Lines in the listing under this task are to be copied exactly.

* [RECORDS FOR THE EXERCISE]

########

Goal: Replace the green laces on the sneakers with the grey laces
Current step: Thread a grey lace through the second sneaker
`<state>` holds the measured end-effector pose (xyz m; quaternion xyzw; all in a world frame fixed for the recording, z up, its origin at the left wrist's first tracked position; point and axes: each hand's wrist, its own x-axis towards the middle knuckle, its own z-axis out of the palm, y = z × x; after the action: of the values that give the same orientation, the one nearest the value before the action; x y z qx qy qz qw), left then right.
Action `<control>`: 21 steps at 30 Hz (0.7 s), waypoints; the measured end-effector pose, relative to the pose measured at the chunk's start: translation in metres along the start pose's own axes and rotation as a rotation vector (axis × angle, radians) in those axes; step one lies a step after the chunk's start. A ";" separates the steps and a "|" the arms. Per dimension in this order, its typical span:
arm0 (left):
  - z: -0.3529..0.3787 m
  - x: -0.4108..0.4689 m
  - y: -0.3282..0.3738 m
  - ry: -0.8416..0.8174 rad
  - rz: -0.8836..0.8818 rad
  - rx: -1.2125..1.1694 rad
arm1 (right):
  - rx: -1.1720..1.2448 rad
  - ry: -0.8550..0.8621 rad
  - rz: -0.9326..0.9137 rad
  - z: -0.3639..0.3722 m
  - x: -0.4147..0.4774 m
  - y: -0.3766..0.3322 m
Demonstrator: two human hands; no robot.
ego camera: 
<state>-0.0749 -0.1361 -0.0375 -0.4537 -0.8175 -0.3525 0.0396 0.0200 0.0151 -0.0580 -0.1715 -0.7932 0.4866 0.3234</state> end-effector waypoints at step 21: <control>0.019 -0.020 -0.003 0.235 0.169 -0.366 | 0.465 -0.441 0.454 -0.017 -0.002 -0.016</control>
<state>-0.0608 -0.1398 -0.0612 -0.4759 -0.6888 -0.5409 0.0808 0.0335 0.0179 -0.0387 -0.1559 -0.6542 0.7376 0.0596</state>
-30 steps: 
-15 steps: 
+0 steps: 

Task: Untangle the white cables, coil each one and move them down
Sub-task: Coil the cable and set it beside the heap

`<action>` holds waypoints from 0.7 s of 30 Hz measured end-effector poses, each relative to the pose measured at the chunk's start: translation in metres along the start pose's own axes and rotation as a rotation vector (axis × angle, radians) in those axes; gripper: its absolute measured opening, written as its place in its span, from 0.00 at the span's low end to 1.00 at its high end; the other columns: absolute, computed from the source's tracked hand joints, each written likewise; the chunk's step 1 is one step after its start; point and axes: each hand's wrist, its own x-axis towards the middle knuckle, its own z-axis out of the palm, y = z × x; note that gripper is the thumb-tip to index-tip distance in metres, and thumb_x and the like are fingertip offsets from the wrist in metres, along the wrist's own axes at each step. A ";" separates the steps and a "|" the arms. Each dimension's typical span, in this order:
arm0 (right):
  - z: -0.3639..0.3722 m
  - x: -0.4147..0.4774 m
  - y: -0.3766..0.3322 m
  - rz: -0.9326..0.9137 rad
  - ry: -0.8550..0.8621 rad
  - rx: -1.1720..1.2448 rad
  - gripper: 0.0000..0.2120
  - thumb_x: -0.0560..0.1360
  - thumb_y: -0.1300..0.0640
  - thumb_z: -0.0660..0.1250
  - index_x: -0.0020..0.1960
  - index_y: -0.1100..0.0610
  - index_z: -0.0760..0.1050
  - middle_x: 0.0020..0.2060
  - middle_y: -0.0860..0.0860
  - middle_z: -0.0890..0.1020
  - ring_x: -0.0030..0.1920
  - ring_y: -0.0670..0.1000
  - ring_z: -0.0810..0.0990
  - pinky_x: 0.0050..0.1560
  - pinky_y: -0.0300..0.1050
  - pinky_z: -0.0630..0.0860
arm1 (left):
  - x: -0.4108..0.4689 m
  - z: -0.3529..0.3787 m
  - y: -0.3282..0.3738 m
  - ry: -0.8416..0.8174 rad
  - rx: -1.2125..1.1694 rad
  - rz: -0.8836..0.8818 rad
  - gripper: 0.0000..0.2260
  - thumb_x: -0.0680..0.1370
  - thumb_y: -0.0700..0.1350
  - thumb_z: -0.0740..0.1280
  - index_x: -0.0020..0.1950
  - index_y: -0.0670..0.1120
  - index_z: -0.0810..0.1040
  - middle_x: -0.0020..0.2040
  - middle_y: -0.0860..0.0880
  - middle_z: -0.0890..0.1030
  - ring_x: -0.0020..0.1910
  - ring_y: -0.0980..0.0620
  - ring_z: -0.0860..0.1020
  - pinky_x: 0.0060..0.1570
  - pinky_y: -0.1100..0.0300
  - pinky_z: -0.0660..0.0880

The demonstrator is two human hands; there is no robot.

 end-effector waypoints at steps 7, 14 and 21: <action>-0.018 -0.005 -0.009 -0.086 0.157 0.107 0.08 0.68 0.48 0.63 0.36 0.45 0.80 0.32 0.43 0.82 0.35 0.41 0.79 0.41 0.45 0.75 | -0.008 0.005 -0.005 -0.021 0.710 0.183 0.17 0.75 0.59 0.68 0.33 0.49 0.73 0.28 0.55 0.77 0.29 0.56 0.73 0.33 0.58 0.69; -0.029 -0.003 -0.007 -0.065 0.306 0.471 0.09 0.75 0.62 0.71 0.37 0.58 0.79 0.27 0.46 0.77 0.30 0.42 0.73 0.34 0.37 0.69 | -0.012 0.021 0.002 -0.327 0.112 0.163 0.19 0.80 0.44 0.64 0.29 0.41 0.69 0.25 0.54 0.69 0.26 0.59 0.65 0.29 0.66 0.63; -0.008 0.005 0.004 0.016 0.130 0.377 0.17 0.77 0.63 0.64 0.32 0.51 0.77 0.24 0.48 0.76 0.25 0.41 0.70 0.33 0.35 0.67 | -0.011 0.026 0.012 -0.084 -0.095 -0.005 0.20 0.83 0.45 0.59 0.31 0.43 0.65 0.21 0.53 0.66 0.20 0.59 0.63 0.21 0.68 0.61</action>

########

* [PROBLEM SOLUTION]
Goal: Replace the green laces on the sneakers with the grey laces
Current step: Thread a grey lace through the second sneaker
`<state>` holds the measured end-effector pose (xyz m; quaternion xyzw; all in a world frame fixed for the recording, z up, its origin at the left wrist's first tracked position; point and axes: each hand's wrist, its own x-axis towards the middle knuckle, its own z-axis out of the palm, y = z × x; after the action: of the values that give the same orientation, the one nearest the value before the action; x y z qx qy qz qw), left then right.
Action `<control>`: 21 steps at 30 Hz (0.7 s), waypoints; the measured end-effector pose, relative to the pose measured at the chunk's start: translation in metres along the start pose's own axes and rotation as a rotation vector (axis × angle, radians) in those axes; step one lies a step after the chunk's start. A ";" separates the steps and a "|" the arms. Per dimension in this order, its typical span:
arm0 (left):
  - z: -0.3529..0.3787 m
  - x: -0.4108..0.4689 m
  - y: -0.3282..0.3738 m
  - ry: -0.8416..0.8174 rad
  - rz: -0.8836..0.8818 rad
  - rx: -1.2125..1.1694 rad
arm1 (right):
  - rx: -1.1720..1.2448 rad
  - ry: -0.8550..0.8621 rad
  - rz: -0.9326..0.9137 rad
  - z: -0.3639..0.3722 m
  - x: -0.4147..0.4774 m
  - y: -0.3766..0.3322 m
Demonstrator: two human hands; no robot.
ego camera: 
<state>-0.0749 -0.1361 -0.0375 -0.4537 -0.8175 -0.3525 0.0396 0.0200 0.0151 -0.0580 -0.1715 -0.7932 0.4866 0.3234</state> end-effector waypoints at step 21: <control>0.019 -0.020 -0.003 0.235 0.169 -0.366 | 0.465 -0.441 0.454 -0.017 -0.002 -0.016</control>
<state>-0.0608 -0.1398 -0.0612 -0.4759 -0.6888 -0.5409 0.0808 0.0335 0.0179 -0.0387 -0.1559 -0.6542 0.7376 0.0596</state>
-30 steps: 
-15 steps: 
+0 steps: 

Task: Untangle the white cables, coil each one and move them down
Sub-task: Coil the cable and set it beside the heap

`<action>` holds waypoints from 0.7 s of 30 Hz measured end-effector poses, each relative to the pose measured at the chunk's start: translation in metres along the start pose's own axes and rotation as a rotation vector (axis × angle, radians) in those axes; gripper: its absolute measured opening, written as its place in its span, from 0.00 at the span's low end to 1.00 at its high end; the other columns: absolute, computed from the source's tracked hand joints, each written likewise; the chunk's step 1 is one step after its start; point and axes: each hand's wrist, its own x-axis towards the middle knuckle, its own z-axis out of the palm, y = z × x; note that gripper is the thumb-tip to index-tip distance in metres, and thumb_x and the like are fingertip offsets from the wrist in metres, along the wrist's own axes at each step. A ";" separates the steps and a "|" the arms. Each dimension's typical span, in this order:
arm0 (right):
  - z: -0.3639..0.3722 m
  - x: -0.4147..0.4774 m
  - y: -0.3766..0.3322 m
  - rz: -0.9326..0.9137 rad
  - ry: -0.8550..0.8621 rad
  - rx: -1.1720..1.2448 rad
  - gripper: 0.0000..0.2120
  - thumb_x: -0.0560..0.1360
  - thumb_y: -0.1300..0.0640
  - thumb_z: -0.0660..0.1250
  - index_x: -0.0020..0.1960
  - index_y: -0.1100..0.0610
  - index_z: -0.0760..0.1050
  - middle_x: 0.0020..0.2060
  - middle_y: -0.0860..0.0860
  - middle_z: -0.0890..0.1020
  - ring_x: -0.0030..0.1920
  - ring_y: -0.0670..0.1000
  - ring_z: -0.0810..0.0990
  - pinky_x: 0.0050..0.1560
  - pinky_y: -0.0300..0.1050
  - pinky_z: -0.0630..0.0860
arm1 (left):
  - x: -0.4108..0.4689 m
  - z: -0.3529..0.3787 m
  - y: -0.3282..0.3738 m
  - ry: -0.8416..0.8174 rad
  - rx: -1.2125..1.1694 rad
  - rz: -0.8836..0.8818 rad
  - gripper: 0.0000..0.2260
  - thumb_x: -0.0680..0.1370
  - thumb_y: -0.0700..0.1350
  - thumb_z: -0.0740..0.1280
  - index_x: -0.0020..0.1950
  - index_y: -0.0670..0.1120
  - index_z: -0.0810..0.1040
  - middle_x: -0.0020..0.2040
  - middle_y: -0.0860..0.0880
  - middle_z: -0.0890..0.1030
  - ring_x: -0.0020..0.1910
  - ring_y: -0.0980..0.0620
  - ring_z: -0.0860..0.1020
  - pinky_x: 0.0060..0.1570
  - pinky_y: -0.1100..0.0300
  - pinky_z: -0.0660..0.0880

The demonstrator is two human hands; there is no robot.

 end-effector waypoints at steps 7, 14 and 21: <action>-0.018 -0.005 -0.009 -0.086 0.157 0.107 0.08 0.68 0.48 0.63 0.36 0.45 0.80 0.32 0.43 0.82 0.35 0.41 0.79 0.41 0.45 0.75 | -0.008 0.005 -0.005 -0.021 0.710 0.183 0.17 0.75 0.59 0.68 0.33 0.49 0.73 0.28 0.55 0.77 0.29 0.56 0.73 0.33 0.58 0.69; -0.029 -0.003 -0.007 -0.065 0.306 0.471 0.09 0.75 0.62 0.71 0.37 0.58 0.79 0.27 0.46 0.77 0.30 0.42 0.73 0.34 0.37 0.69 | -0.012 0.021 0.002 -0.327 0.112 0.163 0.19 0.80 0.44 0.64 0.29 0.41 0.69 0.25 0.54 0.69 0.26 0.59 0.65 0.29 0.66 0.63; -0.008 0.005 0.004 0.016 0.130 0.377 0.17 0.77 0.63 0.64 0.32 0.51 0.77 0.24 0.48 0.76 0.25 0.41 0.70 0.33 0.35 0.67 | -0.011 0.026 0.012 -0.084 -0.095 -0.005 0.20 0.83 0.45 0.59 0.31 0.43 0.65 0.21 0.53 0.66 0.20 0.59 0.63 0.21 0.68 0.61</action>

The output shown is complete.